--- Task to carry out ---
Write only the number of lines in the entries that hold the string "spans".

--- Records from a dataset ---
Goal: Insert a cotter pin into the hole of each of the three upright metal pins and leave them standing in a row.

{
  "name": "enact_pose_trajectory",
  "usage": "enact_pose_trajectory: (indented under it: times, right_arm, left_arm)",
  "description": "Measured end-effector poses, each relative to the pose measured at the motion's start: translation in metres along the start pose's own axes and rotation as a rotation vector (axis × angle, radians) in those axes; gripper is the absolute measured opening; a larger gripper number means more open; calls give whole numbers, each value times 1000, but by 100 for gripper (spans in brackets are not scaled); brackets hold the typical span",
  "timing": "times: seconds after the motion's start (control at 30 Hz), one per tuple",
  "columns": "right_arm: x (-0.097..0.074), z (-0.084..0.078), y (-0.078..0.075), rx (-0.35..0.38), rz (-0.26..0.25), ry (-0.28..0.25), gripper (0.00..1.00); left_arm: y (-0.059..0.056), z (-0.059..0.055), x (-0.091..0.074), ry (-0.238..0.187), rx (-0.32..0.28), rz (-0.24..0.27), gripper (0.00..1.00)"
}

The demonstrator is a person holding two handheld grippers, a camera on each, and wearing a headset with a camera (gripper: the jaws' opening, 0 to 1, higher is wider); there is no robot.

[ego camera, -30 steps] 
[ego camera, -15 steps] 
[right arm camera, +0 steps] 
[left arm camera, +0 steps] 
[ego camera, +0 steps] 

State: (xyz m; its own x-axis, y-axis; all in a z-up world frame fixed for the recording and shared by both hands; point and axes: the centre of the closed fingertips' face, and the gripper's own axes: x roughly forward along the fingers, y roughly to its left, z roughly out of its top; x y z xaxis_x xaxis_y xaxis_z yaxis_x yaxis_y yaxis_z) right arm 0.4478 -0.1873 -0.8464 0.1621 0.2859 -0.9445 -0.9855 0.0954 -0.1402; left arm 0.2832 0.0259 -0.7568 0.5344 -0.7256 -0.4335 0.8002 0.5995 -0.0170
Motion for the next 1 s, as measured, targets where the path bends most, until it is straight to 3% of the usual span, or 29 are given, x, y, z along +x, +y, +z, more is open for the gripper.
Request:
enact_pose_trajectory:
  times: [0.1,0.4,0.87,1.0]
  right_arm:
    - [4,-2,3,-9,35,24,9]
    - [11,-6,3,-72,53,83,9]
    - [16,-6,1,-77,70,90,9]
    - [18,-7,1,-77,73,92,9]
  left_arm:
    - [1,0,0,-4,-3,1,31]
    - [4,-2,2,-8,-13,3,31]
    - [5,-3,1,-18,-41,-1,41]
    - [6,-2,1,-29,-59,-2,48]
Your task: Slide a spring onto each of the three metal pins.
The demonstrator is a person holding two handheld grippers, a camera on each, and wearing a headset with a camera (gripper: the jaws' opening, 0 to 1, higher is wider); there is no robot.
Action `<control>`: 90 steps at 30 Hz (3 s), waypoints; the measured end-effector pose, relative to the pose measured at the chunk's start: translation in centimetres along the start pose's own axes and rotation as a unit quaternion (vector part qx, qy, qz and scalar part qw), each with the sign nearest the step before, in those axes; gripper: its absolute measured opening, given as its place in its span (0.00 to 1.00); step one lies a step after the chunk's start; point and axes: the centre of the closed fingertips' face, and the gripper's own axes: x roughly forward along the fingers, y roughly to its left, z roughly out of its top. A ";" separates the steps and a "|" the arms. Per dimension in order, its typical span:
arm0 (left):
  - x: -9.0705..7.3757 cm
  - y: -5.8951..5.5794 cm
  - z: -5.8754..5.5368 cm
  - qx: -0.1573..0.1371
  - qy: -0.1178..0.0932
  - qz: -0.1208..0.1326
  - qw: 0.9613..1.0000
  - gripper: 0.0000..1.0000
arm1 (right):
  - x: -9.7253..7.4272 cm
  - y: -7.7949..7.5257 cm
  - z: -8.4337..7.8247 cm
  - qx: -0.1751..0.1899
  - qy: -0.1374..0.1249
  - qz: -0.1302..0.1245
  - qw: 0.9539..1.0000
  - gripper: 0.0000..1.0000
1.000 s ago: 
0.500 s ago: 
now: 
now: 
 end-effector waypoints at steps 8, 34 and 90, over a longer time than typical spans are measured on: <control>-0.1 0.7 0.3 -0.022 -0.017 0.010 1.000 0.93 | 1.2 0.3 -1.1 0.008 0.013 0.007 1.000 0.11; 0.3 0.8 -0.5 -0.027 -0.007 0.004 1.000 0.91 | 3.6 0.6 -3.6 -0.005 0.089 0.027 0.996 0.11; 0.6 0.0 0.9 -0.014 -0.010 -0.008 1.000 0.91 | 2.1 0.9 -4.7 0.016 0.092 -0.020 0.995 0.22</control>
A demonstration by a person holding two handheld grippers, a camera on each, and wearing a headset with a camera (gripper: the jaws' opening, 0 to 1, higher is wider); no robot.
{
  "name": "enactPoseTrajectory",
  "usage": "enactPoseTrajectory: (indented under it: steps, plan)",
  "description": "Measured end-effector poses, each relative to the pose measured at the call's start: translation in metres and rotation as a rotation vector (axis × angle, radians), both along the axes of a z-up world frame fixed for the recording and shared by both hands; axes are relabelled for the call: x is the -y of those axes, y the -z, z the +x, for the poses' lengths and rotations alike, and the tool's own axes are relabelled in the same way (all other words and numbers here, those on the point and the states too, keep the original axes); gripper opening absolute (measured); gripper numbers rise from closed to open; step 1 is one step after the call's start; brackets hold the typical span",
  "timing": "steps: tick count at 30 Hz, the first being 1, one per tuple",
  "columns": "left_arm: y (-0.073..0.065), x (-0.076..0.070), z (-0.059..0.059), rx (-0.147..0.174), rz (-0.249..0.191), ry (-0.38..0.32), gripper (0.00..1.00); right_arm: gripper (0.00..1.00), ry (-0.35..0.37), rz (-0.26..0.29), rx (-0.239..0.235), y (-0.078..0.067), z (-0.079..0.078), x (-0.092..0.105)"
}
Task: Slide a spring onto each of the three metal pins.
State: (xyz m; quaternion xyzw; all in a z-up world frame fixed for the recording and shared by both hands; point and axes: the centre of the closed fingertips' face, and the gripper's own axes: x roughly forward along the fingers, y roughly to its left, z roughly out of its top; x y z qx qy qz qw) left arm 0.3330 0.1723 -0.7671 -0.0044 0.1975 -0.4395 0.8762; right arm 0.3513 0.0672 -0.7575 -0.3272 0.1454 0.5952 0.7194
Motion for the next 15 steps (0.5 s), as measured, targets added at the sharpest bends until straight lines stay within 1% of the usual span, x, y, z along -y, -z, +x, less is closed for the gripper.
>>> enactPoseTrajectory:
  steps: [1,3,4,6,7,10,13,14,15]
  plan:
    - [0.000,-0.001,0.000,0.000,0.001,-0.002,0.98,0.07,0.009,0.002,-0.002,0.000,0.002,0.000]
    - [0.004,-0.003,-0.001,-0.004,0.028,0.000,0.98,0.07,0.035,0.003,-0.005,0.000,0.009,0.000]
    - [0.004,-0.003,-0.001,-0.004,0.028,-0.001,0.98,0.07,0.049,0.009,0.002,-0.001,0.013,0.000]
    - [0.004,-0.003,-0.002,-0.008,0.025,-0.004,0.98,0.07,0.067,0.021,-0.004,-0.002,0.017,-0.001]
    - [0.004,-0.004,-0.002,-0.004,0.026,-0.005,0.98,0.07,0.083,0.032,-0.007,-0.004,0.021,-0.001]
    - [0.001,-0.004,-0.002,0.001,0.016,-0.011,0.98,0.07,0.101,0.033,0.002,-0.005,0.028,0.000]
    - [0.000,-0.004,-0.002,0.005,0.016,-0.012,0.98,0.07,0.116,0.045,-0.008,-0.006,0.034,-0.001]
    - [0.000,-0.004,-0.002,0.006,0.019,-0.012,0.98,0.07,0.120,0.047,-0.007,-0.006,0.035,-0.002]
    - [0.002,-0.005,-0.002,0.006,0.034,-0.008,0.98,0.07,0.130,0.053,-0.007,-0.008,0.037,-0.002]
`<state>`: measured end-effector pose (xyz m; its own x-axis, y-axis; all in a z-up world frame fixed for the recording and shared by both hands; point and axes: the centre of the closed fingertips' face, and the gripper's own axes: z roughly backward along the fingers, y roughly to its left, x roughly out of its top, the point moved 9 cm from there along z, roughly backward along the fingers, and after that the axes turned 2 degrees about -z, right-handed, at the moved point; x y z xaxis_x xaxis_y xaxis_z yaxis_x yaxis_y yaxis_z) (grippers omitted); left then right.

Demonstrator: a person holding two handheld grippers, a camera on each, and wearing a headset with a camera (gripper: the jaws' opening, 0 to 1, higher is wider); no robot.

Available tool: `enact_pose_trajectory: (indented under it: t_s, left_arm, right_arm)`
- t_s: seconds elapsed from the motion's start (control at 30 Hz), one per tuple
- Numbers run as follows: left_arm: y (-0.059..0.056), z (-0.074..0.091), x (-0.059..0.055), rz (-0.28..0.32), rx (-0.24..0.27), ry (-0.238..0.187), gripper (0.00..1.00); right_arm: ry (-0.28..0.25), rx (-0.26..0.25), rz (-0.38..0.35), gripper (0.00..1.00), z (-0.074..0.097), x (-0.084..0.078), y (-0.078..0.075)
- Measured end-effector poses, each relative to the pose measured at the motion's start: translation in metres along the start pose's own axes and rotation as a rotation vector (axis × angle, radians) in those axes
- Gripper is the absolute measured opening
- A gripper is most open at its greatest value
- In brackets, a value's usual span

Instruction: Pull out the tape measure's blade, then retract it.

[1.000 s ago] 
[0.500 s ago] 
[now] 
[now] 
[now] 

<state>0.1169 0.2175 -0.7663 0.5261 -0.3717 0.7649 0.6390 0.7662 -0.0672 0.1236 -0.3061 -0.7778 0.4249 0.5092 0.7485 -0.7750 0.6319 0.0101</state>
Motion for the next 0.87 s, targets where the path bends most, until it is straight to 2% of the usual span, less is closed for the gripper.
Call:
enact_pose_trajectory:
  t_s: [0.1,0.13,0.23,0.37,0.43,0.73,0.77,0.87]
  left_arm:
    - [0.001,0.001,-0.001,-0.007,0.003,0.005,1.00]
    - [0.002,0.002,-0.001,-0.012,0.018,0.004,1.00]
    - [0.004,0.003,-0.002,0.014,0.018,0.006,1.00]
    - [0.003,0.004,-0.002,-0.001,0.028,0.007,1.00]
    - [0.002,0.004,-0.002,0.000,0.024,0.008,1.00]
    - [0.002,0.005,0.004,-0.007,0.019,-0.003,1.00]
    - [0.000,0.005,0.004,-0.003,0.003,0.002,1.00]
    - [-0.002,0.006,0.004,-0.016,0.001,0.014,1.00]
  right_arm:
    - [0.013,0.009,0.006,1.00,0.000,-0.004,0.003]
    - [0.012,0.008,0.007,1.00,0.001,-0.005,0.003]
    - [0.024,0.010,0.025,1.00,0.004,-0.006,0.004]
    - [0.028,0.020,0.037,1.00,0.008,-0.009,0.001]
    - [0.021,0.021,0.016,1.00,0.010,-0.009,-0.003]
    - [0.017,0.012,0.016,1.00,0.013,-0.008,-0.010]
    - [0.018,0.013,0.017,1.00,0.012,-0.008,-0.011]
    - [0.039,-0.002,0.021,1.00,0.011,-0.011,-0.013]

--- Response for this exercise ---
2